Openness created flexibility and movement within in the chancel. Space was created between pulpit, lectern and altar. Even these in some cases were not fixed – the altar would be on rollers to be able provide extra space for various occasions.
The reredos was moved forward (near the location of the existing communion rail) and the space behind the reredos will allow for extension of the very cramped sacristy shared by clergy, ushers and altar guild.
Other expressions of worship besides a sermon could occur in the chancel. No longer would the chancel be a place of demarcation. Instead it became a gathering spot. Children could become a part of baptisms and Bishop visits.
Space in the front was opened up to extend services into a new area. Some front pews in front of the chancel were taken out to provide more space for both weddings with larger wedding parties and funerals for turning the casket. The space where there were pews serves as a small chapel area in front of the chancel which is used for the Daily office service during the week.
Above all, renovation continued to address the role of the laity in the congregation. The renovation restored the traditional choir’s place in the west gallery – becoming again a part of the congregation. They were given more openness, more space in the gallery and better access to the new choir room and to and from gallery.

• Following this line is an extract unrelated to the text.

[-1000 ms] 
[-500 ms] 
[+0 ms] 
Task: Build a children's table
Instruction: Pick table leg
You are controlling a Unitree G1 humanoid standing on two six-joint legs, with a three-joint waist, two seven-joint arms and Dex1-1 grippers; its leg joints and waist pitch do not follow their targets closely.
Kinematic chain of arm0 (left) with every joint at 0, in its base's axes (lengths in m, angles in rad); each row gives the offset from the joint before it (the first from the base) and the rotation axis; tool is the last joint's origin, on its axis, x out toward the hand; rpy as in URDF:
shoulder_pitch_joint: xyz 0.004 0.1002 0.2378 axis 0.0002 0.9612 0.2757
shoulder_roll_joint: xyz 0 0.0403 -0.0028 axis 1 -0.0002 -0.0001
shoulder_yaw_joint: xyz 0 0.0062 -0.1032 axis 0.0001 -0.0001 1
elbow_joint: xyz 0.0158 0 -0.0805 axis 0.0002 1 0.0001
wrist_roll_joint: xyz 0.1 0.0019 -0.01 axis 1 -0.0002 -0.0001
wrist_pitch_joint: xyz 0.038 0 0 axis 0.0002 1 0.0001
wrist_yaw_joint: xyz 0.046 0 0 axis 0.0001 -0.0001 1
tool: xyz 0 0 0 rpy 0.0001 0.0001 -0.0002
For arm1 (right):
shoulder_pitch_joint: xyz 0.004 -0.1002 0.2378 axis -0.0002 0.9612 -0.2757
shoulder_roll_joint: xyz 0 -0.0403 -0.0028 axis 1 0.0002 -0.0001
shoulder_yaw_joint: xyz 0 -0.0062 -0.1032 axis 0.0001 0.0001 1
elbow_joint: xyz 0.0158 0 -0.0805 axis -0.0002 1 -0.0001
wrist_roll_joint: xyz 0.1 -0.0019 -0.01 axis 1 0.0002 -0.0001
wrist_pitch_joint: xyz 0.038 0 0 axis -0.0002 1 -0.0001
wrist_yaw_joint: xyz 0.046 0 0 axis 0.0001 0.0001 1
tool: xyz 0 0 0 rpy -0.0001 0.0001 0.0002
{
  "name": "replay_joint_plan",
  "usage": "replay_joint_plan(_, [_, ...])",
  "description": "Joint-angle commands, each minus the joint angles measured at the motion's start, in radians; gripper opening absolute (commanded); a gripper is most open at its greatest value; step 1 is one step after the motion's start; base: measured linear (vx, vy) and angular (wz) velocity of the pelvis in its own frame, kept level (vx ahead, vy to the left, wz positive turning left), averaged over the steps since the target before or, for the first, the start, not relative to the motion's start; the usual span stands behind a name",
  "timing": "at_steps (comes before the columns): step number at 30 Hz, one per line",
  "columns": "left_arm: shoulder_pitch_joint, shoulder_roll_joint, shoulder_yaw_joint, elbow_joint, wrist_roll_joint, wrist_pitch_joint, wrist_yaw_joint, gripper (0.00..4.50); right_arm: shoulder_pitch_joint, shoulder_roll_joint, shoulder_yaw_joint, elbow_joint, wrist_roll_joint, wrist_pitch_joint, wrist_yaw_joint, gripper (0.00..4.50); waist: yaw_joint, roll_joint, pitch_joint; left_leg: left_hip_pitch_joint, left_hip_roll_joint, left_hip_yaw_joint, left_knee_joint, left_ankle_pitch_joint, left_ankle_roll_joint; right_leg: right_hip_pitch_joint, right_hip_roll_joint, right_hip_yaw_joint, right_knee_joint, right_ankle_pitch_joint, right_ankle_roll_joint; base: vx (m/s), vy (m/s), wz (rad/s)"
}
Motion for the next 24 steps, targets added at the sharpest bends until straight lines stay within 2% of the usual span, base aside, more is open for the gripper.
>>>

The communion rail was brought forward and the steps were eliminated to the rail. To achieve more space, the altar rail would be extended to 90 degrees to the columns. Before 2007, the only major movement toward communion was done by the congregation. Now, clergy and congregation meet at the altar rail in the front at the lowest level.
Looking back over the decade of renovation , the original architect James Wollon had it right when he said that change can be renewing.
The Nave Renovation Task Force submission to the congregation in 2005 talked about the desire “to bring new members into the family of faith” by having a chancel with “clearer, less cluttered symbolism” and at the same time continuing to “honor our history and traditions” and at the same speak to the next generation of St. Georgians to make it “easier for younger people and those unfamiliar with our liturgy to participate in the worship.”